If the hairdryer doesn’t work, I think I will set up another light for now. I’ll use that, and not the overhead light at all. Then, when I inform the landlord that when he fixed the roof leak last week, he didn’t really fix it, maybe he can do the bedroom light bulb, too.
I know, I can reassure myself it’s not forever. Nothing is perfect. Can’t complain. It’s better than……. At least……. I can’t tell you all how thrilled I am to live in a more private location. And it is indeed more quiet. I hope.
I say this knowing that something isn’t right. Or wasn’t. The next door neighbors have let me know they are delighted with their place. These are are the ones that are having the baby. They are quiet and stick to themselves. On either side they own motorcycles, but this is no problem. These are used for transportation, not to show off. On the other side, oddly, I have figured out that the neighbors don’t really live there. This is a common meeting place for the divorcees, and to have as a play space for the kids. It seems they do laundry there, but no one spends nights. I think also sometimes a grandmother minds the kids. They are quiet and extremely cute. The fourth home is vacant. In my opinion, the place won’t get rented at the price they are asking, especially if the potential tenant knows the neighborhood. Right near us are loud neighbors, a house that seems to be a hotbed for weekend parties. Maybe they have teenage kids or maybe they are just inconsiderate. They have a TV, radio, stereo, or just too much damn noise most of the time from that place, to the detriment of the whole area. Oh well. Again, I am not married to this house. Teens grow up, I gotta remember you, too. This is a poor country and no, there’s nothing I can do. In a year, even if I moved again, to someplace even more secluded, it would be no guarantee some noisemaker might not move in next door. Don’t marry your home.

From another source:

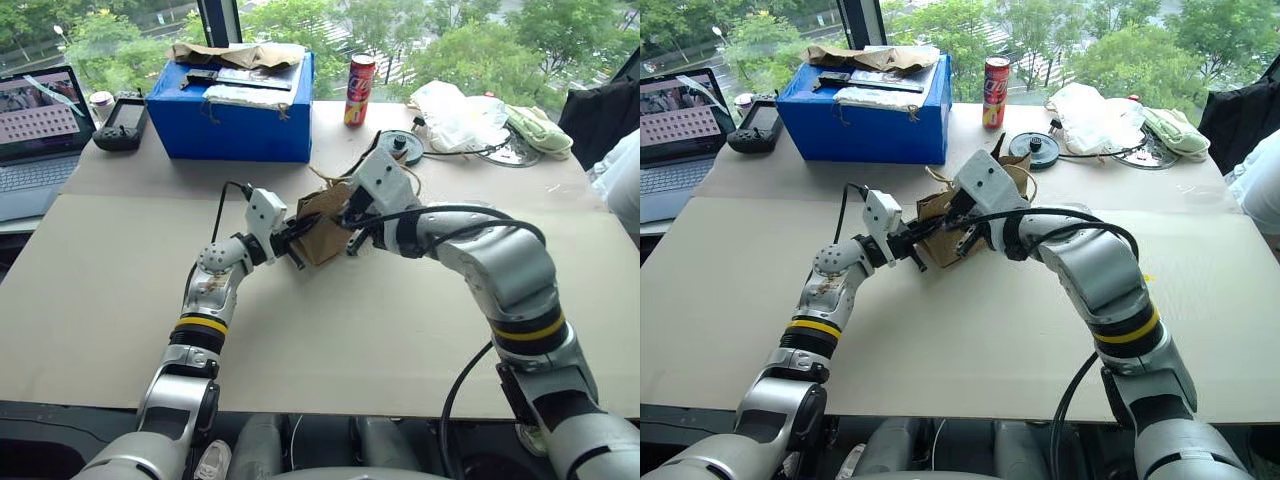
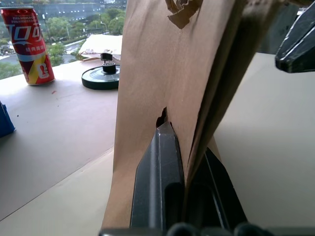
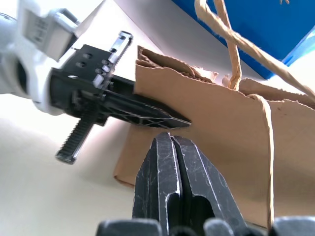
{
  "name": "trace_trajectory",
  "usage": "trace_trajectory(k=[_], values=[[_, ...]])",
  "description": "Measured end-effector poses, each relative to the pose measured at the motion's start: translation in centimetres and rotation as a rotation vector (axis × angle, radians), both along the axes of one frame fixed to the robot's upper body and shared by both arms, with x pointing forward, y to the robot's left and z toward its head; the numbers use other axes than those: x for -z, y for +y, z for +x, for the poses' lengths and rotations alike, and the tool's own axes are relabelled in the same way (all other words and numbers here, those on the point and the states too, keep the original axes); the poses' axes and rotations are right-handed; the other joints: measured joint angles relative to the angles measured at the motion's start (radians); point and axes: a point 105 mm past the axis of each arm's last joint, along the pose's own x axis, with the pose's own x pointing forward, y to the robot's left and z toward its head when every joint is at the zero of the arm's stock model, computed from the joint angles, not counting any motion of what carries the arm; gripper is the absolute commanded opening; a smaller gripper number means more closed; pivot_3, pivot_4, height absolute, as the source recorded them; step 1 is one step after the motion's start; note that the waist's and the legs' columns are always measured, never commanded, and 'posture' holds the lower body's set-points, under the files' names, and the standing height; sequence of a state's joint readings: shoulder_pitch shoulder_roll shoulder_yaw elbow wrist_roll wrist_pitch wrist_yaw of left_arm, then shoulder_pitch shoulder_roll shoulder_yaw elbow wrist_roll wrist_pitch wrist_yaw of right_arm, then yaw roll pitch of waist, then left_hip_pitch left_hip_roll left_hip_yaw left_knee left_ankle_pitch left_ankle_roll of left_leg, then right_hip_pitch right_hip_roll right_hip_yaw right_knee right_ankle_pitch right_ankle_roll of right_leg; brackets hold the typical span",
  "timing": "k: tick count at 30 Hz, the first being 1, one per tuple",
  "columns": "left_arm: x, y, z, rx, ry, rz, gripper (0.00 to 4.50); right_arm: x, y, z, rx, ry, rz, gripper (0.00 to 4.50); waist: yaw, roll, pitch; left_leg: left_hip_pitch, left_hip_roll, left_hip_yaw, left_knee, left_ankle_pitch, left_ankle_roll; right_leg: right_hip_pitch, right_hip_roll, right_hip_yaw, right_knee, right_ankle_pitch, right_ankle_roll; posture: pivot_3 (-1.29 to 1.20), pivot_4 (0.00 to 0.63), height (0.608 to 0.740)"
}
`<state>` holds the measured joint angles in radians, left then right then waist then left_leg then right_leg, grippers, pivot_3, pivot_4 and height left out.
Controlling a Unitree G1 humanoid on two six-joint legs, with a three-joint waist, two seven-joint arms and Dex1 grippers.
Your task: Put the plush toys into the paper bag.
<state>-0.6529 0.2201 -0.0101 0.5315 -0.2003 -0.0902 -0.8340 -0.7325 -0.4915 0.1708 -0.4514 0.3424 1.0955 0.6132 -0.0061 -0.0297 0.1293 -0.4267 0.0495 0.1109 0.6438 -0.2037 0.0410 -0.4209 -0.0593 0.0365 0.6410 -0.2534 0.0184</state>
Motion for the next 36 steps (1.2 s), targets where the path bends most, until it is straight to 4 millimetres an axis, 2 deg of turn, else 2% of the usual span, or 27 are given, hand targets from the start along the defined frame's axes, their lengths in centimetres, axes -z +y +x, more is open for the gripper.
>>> trace_trajectory(k=[2,5,6,8,10,13,17,20,23,25,28,33,36], values=[[0.1,0.2,0.0,0.003,0.004,0.005,0.02,-0.7,-1.3,-1.3,-0.055,0.003,0.06,0.0,0.003,0.0,0.0,0.0,0.0,0.0,0.0,0.0,0.0,0.0,0.0,0.0,-0.001,0.0,0.0,0.0,0.15,0.739],[-0.1,1.1,-0.4,0.032,0.007,0.011,0.02,-1.3,-4.8,-2.9,-0.093,0.01,0.113,0.0,0.003,0.0,0.0,0.001,0.0,0.0,0.0,0.0,0.0,0.001,0.0,0.0,-0.003,0.0,0.0,0.0,0.15,0.739],[-0.2,1.6,-0.7,0.042,0.006,0.017,0.02,-1.1,-5.6,-3.1,-0.091,0.02,0.122,0.0,0.003,0.0,0.0,0.001,0.001,0.0,0.0,0.0,0.0,0.001,0.0,0.0,-0.003,0.0,0.0,0.0,0.15,0.739],[-1.1,3.8,-1.8,0.071,0.01,0.032,0.02,-0.5,-8.7,-3.1,-0.048,0.054,0.152,0.0,-0.009,0.0,0.0,0.002,0.001,0.001,-0.001,0.0,0.0,0.0,0.001,0.002,-0.002,0.0,0.0,0.0,0.15,0.739],[-2.3,5.0,-2.6,0.102,0.005,0.038,0.02,-0.4,-9.9,-3.0,-0.035,0.052,0.153,0.0,-0.014,0.0,0.0,0.004,0.001,0.001,-0.001,0.0,0.0,0.0,0.001,0.004,0.0,0.0,0.0,0.0,0.15,0.739],[-3.8,5.1,-4.6,0.207,0.008,0.06,0.02,-0.7,-9.4,-4.3,-0.141,0.053,0.143,0.0,-0.015,0.001,0.001,0.005,0.002,0.001,-0.001,0.0,0.0,0.001,0.002,0.004,0.0,0.0,0.0,0.0,0.15,0.739],[-5.2,7.0,-7.5,0.316,0.066,0.126,0.02,-0.4,-8.9,-7.2,-0.326,0.108,0.126,0.0,-0.011,0.001,0.001,0.006,0.002,0.001,-0.001,0.0,0.0,0.002,0.001,0.004,0.0,0.0,0.0,0.0,0.15,0.739],[-6.0,7.3,-8.9,0.388,0.086,0.141,0.02,-1.1,-9.1,-8.0,-0.386,0.09,0.118,0.0,-0.007,0.001,0.001,0.006,0.002,0.001,0.0,0.0,0.0,0.002,0.0,0.004,-0.001,-0.001,0.0,0.0,0.15,0.739],[-5.9,7.3,-9.6,0.435,0.107,0.151,0.02,-1.5,-9.3,-8.2,-0.409,0.076,0.112,0.0,0.0,0.001,0.001,0.006,0.001,0.001,0.0,0.0,0.0,0.003,0.0,0.004,-0.001,-0.001,0.001,0.0,0.15,0.739],[-5.0,7.1,-9.9,0.472,0.108,0.185,0.02,-1.6,-9.7,-8.1,-0.407,0.082,0.108,0.0,0.001,0.001,0.001,0.006,0.001,0.002,0.0,0.0,0.0,0.003,0.0,0.004,-0.002,-0.001,0.0,0.0,0.15,0.739],[-2.5,6.8,-10.1,0.507,0.107,0.24,0.02,-1.7,-9.9,-8.2,-0.411,0.08,0.09,0.0,0.003,0.001,0.001,0.005,0.001,0.002,0.0,0.0,0.0,0.002,0.0,0.004,-0.002,-0.001,0.0,0.0,0.15,0.739],[0.7,6.0,-9.3,0.545,0.062,0.287,0.02,-1.6,-10.0,-8.1,-0.418,0.095,0.071,0.0,0.009,0.001,0.001,0.005,0.001,0.002,0.0,0.0,0.0,0.002,0.0,0.004,-0.002,-0.001,0.0,0.0,0.15,0.739],[1.8,6.3,-9.1,0.559,0.047,0.335,0.02,-1.4,-9.9,-8.1,-0.423,0.109,0.067,0.0,0.009,0.001,0.001,0.005,0.001,0.002,0.0,0.0,0.0,0.002,0.0,0.004,-0.002,-0.001,0.0,0.0,0.15,0.739]])
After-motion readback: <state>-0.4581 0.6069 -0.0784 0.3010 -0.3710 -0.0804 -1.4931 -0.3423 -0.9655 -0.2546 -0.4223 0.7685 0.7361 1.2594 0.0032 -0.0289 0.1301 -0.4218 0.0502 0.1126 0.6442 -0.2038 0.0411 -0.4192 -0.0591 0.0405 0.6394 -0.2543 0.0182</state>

Have you ever heard the term “negative energy”? Maybe you were in a group of people, and one person left the group. Afterward, the others said, “We’re glad he left since he had such negative energy.” I leave groups that talk like that. How dare they! No human being is such a societal leper as to have “negative energy.” What’s that? Does the person use energy as a light bulb would? I doubt that, as they aren’t light bulbs. They are living, breathing human beings. It is the group itself that is the negative energy, having an attitude of exclusiveness. There it is, the energy-sucking. Do you want to be a group that excludes, or do you want to be loving and kind?

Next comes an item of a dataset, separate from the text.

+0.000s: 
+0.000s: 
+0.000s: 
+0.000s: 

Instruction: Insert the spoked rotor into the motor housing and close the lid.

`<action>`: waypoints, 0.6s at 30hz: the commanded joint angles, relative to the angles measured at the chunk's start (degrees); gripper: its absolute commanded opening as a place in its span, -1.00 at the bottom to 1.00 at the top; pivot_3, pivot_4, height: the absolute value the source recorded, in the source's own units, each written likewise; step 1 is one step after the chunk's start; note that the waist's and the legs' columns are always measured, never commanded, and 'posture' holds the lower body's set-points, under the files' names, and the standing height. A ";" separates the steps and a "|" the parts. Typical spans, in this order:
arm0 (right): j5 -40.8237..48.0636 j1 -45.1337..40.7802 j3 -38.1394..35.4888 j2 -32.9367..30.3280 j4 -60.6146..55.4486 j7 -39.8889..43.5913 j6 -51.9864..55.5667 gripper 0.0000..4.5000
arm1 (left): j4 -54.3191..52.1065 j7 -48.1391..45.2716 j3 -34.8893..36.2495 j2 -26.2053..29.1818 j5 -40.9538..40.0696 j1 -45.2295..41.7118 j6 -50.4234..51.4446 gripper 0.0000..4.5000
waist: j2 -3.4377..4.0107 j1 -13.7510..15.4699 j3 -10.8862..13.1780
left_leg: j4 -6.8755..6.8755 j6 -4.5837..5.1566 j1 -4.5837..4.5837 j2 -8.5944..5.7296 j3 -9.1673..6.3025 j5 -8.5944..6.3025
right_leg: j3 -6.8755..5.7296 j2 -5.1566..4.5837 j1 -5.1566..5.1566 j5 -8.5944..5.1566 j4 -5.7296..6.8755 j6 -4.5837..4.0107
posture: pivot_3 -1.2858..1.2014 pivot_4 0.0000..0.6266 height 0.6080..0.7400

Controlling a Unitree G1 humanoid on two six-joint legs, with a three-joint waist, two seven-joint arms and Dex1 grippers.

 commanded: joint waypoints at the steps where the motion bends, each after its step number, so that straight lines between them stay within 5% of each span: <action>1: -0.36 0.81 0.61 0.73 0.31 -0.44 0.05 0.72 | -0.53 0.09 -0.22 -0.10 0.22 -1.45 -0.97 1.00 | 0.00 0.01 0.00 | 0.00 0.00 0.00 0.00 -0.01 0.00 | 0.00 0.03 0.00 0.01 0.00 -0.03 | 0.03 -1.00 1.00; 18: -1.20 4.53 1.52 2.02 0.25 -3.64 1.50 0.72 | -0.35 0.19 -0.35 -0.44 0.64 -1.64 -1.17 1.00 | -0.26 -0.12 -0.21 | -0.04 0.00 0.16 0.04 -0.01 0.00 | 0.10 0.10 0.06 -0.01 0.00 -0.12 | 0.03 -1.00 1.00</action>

I always knew when I should stay away from a person, when they started talking about their ex-friends as having “negative energy.” What a snobby term. They acted like yoga know-it-alls. Next thing you knew, one more person was on their shit list of “negative energy” people. People that they thought would destroy their “karma.” Thing was, while they yapped on and on about other people’s use of “negative, limiting language,” words such as “I don’t like,” they themselves cut off anyone that didn’t write them a five-star testimonial nor hand them a big fat check now and then.

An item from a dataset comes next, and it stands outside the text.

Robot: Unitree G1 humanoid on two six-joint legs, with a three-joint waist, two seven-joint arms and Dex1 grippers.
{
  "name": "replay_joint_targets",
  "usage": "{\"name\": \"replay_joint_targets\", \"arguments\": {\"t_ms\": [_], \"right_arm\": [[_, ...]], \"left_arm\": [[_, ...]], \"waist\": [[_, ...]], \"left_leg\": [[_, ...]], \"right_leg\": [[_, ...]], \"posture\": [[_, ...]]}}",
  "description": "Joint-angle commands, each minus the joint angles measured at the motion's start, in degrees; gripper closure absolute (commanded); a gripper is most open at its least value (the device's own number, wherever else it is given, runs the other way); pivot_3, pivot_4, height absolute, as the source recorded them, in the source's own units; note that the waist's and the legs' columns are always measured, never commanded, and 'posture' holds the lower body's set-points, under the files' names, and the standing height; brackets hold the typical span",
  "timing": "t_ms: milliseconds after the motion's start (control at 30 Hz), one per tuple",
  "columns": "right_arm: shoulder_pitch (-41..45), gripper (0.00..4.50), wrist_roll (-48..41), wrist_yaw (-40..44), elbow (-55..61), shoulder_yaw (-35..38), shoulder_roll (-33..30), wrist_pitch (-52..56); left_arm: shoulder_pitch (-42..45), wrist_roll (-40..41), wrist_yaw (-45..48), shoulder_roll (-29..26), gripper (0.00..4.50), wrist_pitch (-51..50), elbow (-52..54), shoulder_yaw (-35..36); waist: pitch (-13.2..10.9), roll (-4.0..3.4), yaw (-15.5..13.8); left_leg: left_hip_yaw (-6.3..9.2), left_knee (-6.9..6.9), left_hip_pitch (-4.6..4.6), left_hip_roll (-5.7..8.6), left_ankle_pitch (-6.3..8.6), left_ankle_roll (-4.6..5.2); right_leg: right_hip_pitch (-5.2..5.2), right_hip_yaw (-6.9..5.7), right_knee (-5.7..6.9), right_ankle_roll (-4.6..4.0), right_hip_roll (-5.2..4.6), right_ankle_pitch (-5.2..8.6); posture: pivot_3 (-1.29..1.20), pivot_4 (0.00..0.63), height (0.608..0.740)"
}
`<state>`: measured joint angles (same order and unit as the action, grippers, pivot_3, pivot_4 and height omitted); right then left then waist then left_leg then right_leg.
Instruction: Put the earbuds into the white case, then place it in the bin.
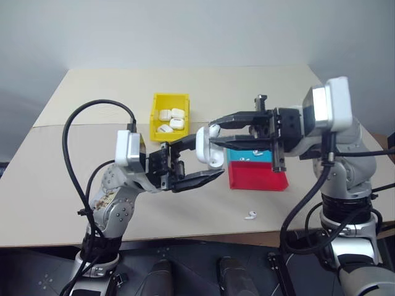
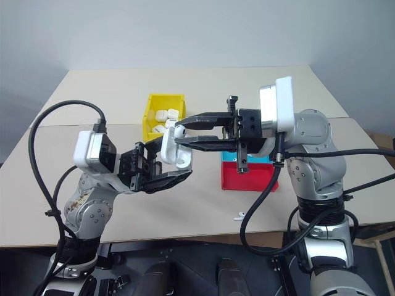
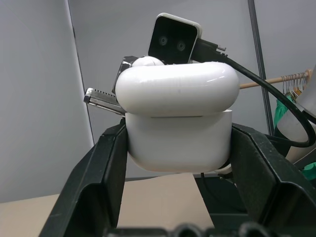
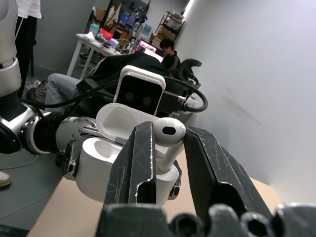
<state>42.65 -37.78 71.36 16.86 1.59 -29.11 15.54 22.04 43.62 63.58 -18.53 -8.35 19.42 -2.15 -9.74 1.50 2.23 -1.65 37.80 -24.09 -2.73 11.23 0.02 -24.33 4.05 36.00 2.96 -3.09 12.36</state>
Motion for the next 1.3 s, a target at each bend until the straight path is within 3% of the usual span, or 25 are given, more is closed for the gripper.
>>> {"name": "replay_joint_targets", "arguments": {"t_ms": [33, 167, 333, 467, 567, 700, 800, 933, 1133, 1300], "right_arm": [[-0.14, 2.82, -0.66, 0.69, 1.04, -0.38, -0.81, -0.47], [0.29, 1.5, 1.63, -1.33, 0.21, -0.66, -1.09, -1.29], [-0.64, 1.5, -1.52, 1.53, 0.45, 2.69, -3.96, -2.16], [1.25, 1.5, -3.04, 5.14, -4.46, 5.48, -13.09, 4.07], [6.32, 1.5, 5.77, 5.82, -13.03, -0.63, -20.34, 7.37], [16.08, 1.5, 22.75, 9.9, -24.06, -14.24, -23.21, 3.08], [23.18, 1.5, 35.39, 12.41, -34.37, -23.62, -21.79, -3.64], [34.23, 1.5, 48.45, 11.58, -57.74, -33.92, -11.35, -7.18], [40.25, 1.5, 57.71, 5.83, -78.86, -37.54, -3.76, -13.82], [41.51, 1.5, 62.63, 1.9, -87.2, -37.87, -0.36, -16.59]], "left_arm": [[0.6, 0.39, 0.15, 0.43, 1.72, 1.33, 1.88, 0.47], [0.77, 0.05, 0.27, 0.48, 1.72, 1.2, 1.56, 0.45], [0.46, -1.68, 0.34, 0.0, 1.72, 1.86, 0.97, 0.5], [-3.13, -9.01, 4.87, -3.79, 1.72, 8.96, -4.47, 1.1], [-7.04, -11.46, 8.15, -6.86, 1.72, 13.33, -7.2, 1.63], [-11.04, -14.08, 7.21, -7.89, 1.72, 15.84, -6.81, 1.54], [-12.45, -15.13, 7.66, -8.15, 1.72, 17.83, -7.51, 1.33], [-13.97, -14.45, 4.49, -7.75, 1.72, 15.61, -4.38, 0.84], [-15.27, -14.13, 3.28, -8.62, 1.72, 15.05, -2.85, 1.0], [-15.41, -14.76, 2.88, -9.04, 1.72, 15.65, -2.98, 0.7]], "waist": [[0.0, 0.0, 0.0], [0.0, 0.0, 0.02], [0.0, 0.0, -0.03], [0.0, 0.0, -0.18], [-0.01, -0.01, 0.29], [-0.03, -0.02, 0.7], [-0.03, -0.02, 0.51], [-0.04, -0.03, 0.64], [-0.05, -0.04, -0.11], [-0.05, -0.05, 0.13]], "left_leg": [[0.0, 0.0, 0.0, 0.0, 0.0, 0.0], [0.0, 0.0, 0.01, 0.0, 0.0, 0.0], [0.0, 0.0, -0.01, 0.0, 0.0, 0.0], [0.0, 0.0, -0.03, 0.02, 0.0, 0.0], [-0.09, 0.0, 0.01, 0.02, 0.0, 0.0], [-0.21, -0.03, 0.02, -0.05, 0.01, -0.01], [-0.22, -0.08, 0.0, -0.09, 0.01, -0.01], [-0.42, -0.11, -0.43, -0.05, 0.02, 0.0], [-0.34, -0.29, -0.45, -0.03, 0.01, 0.01], [-0.34, -0.37, -0.46, -0.02, 0.01, 0.01]], "right_leg": [[0.0, 0.0, 0.0, -0.01, 0.0, 0.01], [-0.01, 0.0, 0.0, -0.03, 0.0, 0.02], [0.0, 0.0, -0.01, -0.04, 0.0, 0.03], [0.0, 0.0, -0.06, -0.05, -0.02, 0.03], [-0.04, 0.02, -0.09, -0.46, -0.07, 0.22], [-0.21, 0.07, -0.03, -0.5, -0.1, 0.2], [-0.31, 0.03, 0.0, -0.53, -0.08, 0.21], [-0.8, 0.16, 0.05, -0.55, -0.12, -0.27], [-0.82, 0.08, 0.06, -0.6, -0.11, -0.25], [-0.84, 0.08, 0.05, -0.6, -0.1, -0.25]], "posture": [[0.0, 0.15, 0.74], [0.0, 0.15, 0.74], [0.0, 0.15, 0.74], [0.0, 0.15, 0.74], [0.0, 0.15, 0.74], [0.0, 0.15, 0.74], [0.0, 0.15, 0.74], [0.0, 0.15, 0.74], [0.0, 0.15, 0.74], [0.0, 0.15, 0.74]]}}
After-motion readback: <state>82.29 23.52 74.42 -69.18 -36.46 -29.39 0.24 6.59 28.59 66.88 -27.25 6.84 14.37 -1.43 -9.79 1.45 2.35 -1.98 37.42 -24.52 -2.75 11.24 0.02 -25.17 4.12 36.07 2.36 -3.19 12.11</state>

I enjoy generating all sorts of energy. I don’t give a hoot if someone finds if positive or negative, because none of that is relevant and it’s all a bunch of bullcrap as far as I’m concerned. Not one human out there has negative energy, and if anyone out there hears that term, just walk away and know that you don’t have to believe it nor listen to discriminatory baloney anymore.
I think we cannot be too quick to generalize or assume. Often, other people assume I “get upset” hearing about stories of abuse. Actually, that’s not true. I don’t. I don’t mind hearing about these things at all. I don’t mind reading about people being abused by their therapists nor about people being abused in hospitals. I know this isn’t true of other survivors. Many survivors cannot tolerate any mention of “bad therapy” or any other similar situation, or even mention of certain hospitals gets them rather upset. “Don’t even mention the name of that place, it makes me so sick!” “Why do you keep bringing it up?” Or, “I don’t want to hear war stories.” “War stories” is the term some survivors use as euphemism for “stories from the hospital.” They refuse to discuss anything from their hospital days, yapping about being “triggered.” I suppose I should respect that. However, I can yap as much as I want here in my blog. And I do.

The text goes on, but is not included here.